Abstract: Racial Differences in Therapeutic Alliance and Mental Health Recovery Orientation Among Veterans with SMI (Society for Social Work and Research 20th Annual Conference - Grand Challenges for Social Work: Setting a Research Agenda for the Future)

563P Racial Differences in Therapeutic Alliance and Mental Health Recovery Orientation Among Veterans with SMI

Schedule:
Sunday, January 17, 2016
Ballroom Level-Grand Ballroom South Salon (Renaissance Washington, DC Downtown Hotel)
* noted as presenting author
Mana K. Ali, PhD, Psychology Intern, Howard University, Baltimore, MD
Samantha M. Hack, PhD, Postdoctoral Fellow, Veterans Affairs Capitol Health Care Network (VISN 5), Baltimore, MD
Clayton H. Brown, PhD, Associate Professor, University of Maryland at Baltimore, Baltimore, MD
Deborah Medoff, PhD, Associate Professor, University of Maryland at Baltimore, Baltimore, MD
Elizabeth Klingaman, PhD, Postdoctoral Fellow, Veterans Affairs Capitol Health Care Network (VISN 5), Baltimore, MD
Stephanie G. Park, PhD, Postdoctoral Fellow, Veterans Affairs Capitol Health Care Network (VISN 5), Baltimore, MD
Lisa B. Dixon, MD, MPH, Professor, Columbia University Medical Center, New York, NY
Julie A. Kreyenbuhl, PhD, Investigator, Veterans Affairs Capitol Health Care Network (VISN 5), Baltimore, MD
Background: African Americans with serious mental illness (SMI) face significant challenges in obtaining quality mental health care and are at-risk for experiencing significant disparities in mental health care outcomes. Research suggests that African Americans are less likely to utilize mental health care compared to Whites. Patient-provider interactions may partly contribute to this disparity and have been noted to include less rapport building statements, negative implicit and explicit attitudes, lower positive affect and less patient-centeredness toward African American patients. Little is known about racial differences in the association between patient's perception of therapeutic alliance with mental health providers and patients' perceptions of their ability to recover from SMI. The purpose of the current study was to understand the effects of psychosis, race, and therapeutic alliance on mental health recovery orientation among veterans with SMI.

Methods: Participants were veterans who had a serious mental illness such as schizophrenia or bipolar disorder and were being treated in two veterans Affairs outpatient mental health clinics by a psychiatrist or nurse practitioner. Participants completed self-report measures including the BASIS-24, Mental Health Recovery Orientation Measure, and STAR therapeutic alliance assessment, which includes three subscales: positive collaboration, positive clinician input, and non-supportive clinician input. Regression analyses were used to determine main and joint effects of psychosis severity, race, and therapeutic alliance variables.

Results: The sample included 226 veterans (50% African American, 50% White). African American participants did not differ from White participants on most demographic measures such as gender, education, and overall BASIS-24 score. However, African American veterans were slightly older (p<.05), reported more psychotic symptoms (p<.05), higher mental health recovery orientation (p<.05), and perceived less non-supportive clinician input (p<.01) than Whites.
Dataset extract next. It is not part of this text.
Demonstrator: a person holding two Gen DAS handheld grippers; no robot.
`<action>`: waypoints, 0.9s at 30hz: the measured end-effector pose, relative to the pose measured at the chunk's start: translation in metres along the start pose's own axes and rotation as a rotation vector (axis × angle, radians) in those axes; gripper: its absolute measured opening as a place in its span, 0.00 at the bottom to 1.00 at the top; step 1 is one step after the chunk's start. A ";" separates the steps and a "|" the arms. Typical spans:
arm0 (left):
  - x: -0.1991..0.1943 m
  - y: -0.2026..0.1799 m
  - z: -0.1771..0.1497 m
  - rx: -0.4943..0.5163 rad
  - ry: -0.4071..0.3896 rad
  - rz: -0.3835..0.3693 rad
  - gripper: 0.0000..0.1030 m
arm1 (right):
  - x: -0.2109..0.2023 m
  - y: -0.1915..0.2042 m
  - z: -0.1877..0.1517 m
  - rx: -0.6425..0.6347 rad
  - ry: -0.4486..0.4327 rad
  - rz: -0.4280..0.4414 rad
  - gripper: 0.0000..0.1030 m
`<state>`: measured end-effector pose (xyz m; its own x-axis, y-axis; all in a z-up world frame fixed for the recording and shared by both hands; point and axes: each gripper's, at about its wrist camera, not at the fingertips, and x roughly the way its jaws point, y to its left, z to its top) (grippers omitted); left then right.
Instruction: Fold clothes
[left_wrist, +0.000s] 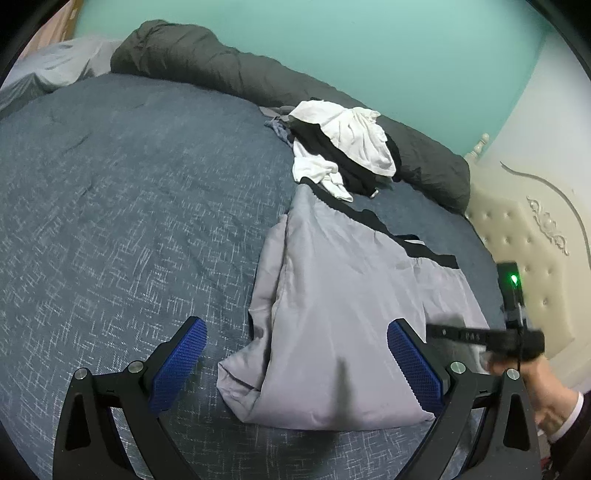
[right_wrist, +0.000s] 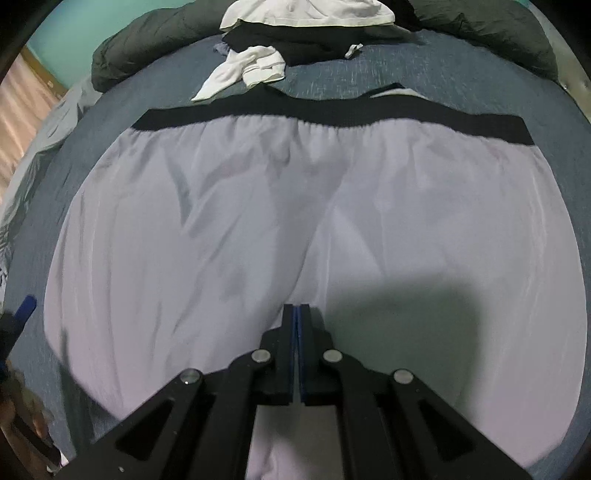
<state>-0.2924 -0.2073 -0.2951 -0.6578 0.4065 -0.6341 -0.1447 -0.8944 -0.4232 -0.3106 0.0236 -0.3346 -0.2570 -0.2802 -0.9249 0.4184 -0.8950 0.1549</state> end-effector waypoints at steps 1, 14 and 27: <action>0.000 0.000 0.000 -0.001 -0.001 0.000 0.98 | 0.005 -0.004 0.002 -0.002 0.012 -0.008 0.01; -0.001 0.004 0.001 -0.027 0.000 -0.026 0.98 | 0.025 -0.020 0.072 0.005 -0.005 -0.033 0.01; 0.008 -0.004 -0.003 0.002 0.024 -0.030 0.98 | 0.009 -0.032 0.115 0.047 -0.056 -0.001 0.01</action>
Results indicated there was no significant interaction among race and psychosis and positive clinician input or non-supportive clinician input. However, there was a significant three way interaction among psychosis, race, and positive collaboration (p<.01). Greater positive collaboration attenuates the negative effect of higher levels of psychosis on mental health recovery orientation for African Americans. Conversely, for Whites, positive collaboration had little effect on the negative relationship between psychosis severity and mental health recovery orientation.

Implications: Increased levels of psychosis may inhibit patients' perceptions of their ability to recover from a serious mental illness. However, for African American patients, positive collaboration with mental health providers may moderate the effects of symptomology. Community stigma surrounding mental health disorders in the African American community may amplify the importance of therapeutic alliance between African American patients with SMI and providers. Additionally, African American patients' initial low expectations and mistrust when engaging in patient-provider interactions may also be more starkly challenged in collaborative appointments, thus having a more pronounced impact of mental health recovery. It is possible that among White patients who do not experience these barriers to care, positive collaboration is less influential in developing increased mental health recovery orientation. Future studies should investigate therapeutic alliance and provider behaviors in clinical interactions as mechanisms of mental health recovery attitudes in African American and White patients with SMI.